As a starting point, we need to change our thinking – as well as the UI/UX and supporting technical underpinnings – on how digital wallet selection is made, from picking a platform or vendor to picking a wallet based on its independently verifiable features and capabilities:

Using digital wallets without a wallet selector capability

I will also note that I am using “LOA” as a placeholder and a starting point. What is needed is a set of foundational security, privacy and interoperability digital wallet capabilities that are negotiated and agreed upon by the communities building digital wallets – that are equivalent across jurisdictions – with a clear focus on ensuring that each of those capabilities can be independently verified either through some automated means or by third party assessments.

While those capabilities could be delivered by innovative solution providers in both the public and the private sector, it may also be delivered by platforms and big technology vendors – and that is just fine! This is about ensuring the existence of a diverse, competitive ecosystem where innovative digital wallet offerings can thrive and compete based on their support for open standards and APIs, as well as value added service offerings, instead of being constrained or gatekeeper’d by those with market power.

An aside re: The European Union Digital Identity Wallet (EUDIW) Ecosystem

As I wrote recently in “Orchestrating an ecosystem” the EU is moving and leading the way when it comes to aligning polices and regulations with digital wallet technology, so a natural question to ask would be if wallet selection is relevant to them.

Short answer - I don’t know.

Longer answer - As an outside observer trying to learn as much as I can about what they are doing with a desire to not re-invent the wheel within my context, two scenarios where a wallet selector would appear to be important are:

  • EU Member States, seeking to reduce a variety of risks, multi-tracking the development and supporting multiple EUDI ARF compliant wallets
  • EU citizens, with freedom to move and work across Member States, choosing to have multiple wallets

I continue to research this and am looking forward to gaining further clarity.

Work that needs to be done

There is a lot of work to be done in this area, but the good thing is that we are at the right moment in time to do that work!

While I have much more to say, let me save that for future posts and provide just two items for your consideration:

  • If global wallet interoperability is a desired outcome, it requires a clean separation between pipe, payload and policies. Polices tend to be the domain of sovereigns and will differ across jurisdictions, so is there an opportunity to work together, globally, on the pipe and the payload?

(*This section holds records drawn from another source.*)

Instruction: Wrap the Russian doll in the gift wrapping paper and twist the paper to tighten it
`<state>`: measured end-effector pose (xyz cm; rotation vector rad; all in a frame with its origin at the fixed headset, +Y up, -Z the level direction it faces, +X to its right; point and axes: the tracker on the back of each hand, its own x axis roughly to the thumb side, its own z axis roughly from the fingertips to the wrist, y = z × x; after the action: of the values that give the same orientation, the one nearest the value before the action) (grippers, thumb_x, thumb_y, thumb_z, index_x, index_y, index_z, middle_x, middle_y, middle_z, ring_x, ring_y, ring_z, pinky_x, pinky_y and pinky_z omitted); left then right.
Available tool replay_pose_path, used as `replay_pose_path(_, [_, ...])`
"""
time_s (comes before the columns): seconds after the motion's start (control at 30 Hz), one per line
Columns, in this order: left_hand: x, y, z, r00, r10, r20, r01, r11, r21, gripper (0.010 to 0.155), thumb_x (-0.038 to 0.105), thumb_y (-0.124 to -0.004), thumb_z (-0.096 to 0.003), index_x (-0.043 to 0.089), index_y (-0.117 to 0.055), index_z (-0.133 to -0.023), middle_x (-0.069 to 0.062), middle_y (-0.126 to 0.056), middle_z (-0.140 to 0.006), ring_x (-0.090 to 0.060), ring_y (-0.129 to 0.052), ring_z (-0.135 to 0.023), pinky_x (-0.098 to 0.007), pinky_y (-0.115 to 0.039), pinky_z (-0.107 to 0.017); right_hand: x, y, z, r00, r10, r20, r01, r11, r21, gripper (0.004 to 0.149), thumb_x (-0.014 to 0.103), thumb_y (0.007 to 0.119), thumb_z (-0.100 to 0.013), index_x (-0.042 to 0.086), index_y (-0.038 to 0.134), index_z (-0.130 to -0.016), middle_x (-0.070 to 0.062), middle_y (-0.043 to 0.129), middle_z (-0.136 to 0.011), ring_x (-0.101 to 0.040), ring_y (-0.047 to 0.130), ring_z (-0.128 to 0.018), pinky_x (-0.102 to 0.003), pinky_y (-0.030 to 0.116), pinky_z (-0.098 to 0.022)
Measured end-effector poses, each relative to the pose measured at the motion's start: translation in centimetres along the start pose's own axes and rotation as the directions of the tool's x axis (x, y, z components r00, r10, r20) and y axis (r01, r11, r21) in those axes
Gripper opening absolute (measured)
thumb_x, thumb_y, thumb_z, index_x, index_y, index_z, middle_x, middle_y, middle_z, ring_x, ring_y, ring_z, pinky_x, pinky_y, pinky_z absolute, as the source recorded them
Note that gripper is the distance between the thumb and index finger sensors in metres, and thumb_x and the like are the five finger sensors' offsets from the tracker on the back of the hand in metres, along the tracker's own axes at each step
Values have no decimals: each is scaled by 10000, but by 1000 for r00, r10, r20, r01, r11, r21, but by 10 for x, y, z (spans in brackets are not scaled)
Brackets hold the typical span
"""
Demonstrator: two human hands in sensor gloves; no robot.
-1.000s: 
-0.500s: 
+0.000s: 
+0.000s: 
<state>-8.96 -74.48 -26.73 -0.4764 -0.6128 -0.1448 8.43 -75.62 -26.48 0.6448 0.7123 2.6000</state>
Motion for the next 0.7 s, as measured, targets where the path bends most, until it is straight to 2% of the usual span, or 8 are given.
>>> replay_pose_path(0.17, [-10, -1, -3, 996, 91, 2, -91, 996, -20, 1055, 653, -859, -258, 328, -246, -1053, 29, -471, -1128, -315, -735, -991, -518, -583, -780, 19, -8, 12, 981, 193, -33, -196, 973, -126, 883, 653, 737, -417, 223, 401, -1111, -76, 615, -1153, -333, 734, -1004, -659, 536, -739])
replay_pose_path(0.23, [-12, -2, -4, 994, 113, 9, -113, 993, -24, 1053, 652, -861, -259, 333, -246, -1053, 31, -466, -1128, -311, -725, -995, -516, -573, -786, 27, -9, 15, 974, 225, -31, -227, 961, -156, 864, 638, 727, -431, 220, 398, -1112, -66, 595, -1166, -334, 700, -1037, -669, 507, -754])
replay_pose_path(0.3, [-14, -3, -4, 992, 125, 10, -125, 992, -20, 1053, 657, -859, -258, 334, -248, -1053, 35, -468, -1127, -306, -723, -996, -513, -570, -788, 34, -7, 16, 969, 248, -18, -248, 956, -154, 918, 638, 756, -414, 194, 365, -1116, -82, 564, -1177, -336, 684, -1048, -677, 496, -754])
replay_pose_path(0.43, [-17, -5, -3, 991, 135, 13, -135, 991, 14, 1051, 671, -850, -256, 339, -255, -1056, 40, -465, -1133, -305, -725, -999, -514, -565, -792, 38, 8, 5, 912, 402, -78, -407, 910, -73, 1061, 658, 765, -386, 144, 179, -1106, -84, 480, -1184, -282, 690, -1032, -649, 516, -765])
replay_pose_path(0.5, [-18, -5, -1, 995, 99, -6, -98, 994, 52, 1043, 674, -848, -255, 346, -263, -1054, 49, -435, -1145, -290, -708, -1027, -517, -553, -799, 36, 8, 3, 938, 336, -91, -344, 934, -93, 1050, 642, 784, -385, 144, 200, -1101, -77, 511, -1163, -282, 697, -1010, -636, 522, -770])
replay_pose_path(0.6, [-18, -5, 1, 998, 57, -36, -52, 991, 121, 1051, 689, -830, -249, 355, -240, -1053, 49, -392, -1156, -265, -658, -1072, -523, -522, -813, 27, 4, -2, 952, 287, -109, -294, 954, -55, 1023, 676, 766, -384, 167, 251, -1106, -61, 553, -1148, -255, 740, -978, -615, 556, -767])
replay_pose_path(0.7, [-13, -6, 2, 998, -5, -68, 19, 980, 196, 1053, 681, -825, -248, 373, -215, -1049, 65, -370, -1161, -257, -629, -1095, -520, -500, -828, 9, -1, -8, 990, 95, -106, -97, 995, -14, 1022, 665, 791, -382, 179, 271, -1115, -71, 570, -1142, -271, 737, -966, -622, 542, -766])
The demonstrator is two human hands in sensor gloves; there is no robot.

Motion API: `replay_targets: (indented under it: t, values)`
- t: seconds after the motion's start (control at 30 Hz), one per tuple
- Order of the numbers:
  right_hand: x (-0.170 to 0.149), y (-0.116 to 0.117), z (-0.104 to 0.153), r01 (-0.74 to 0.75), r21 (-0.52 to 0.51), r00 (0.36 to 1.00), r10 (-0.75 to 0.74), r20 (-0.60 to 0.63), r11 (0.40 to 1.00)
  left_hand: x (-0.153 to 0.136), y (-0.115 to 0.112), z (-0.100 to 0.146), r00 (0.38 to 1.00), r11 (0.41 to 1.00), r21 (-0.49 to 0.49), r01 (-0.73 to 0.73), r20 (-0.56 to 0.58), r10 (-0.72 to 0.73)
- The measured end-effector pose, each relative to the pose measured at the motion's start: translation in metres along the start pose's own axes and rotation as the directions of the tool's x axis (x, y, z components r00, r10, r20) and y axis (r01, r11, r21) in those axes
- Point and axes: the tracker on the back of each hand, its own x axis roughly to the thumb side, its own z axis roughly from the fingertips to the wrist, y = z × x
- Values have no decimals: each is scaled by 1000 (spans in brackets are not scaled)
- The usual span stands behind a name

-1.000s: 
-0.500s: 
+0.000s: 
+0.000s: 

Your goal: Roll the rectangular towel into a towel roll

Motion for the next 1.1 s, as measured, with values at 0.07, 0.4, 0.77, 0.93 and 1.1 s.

  • Browsers currently have their own password managers, but also support third party password managers that provide additional value to individuals. Using that as an easy to understand example, is there an opportunity for browsers to natively bake in support for APIs that can be freely used by digital wallet makers to allow for their registration and selection?

All for now, but looking forward to your feedback on this topic!


  • Revisiting the Interaction Model between the Relying Party, End User and IDP - A proposal to the W3C FedID Community Group to “ … provide a viable way to achieve more End-User choice, greater inclusiveness, increased competition, and reduce vendor lock-in around the IDP options available.” which provides some good background and context for a technical solution and also serves as a bridge from thinking about IdPs to thinking about digital wallets.

  • Credential Handler API (CHAPI) - Presentation to the W3C FedID Community Group regarding CHAPI, an open source wallet selection mechanism

  • Wallet Selection in CHAPI breaks without 3rd party cookies - Summary of a discussion from IIW XXV regarding wallet selection with the Credential Handler API (CHAPI) and the Federated Credential Management (FedCM) work at the W3C FedID Community Group

  • U.S. Digital Immigration Credentials - Presentation by U.S. Citizenship and Immigration Services on using W3C Verifiable Credentials, W3C Decentralized Identifiers and Digital Wallets for issuing high value digital immigration credentials from the U.S. Government. This public presentation was made at the 2022 Fed ID Conference.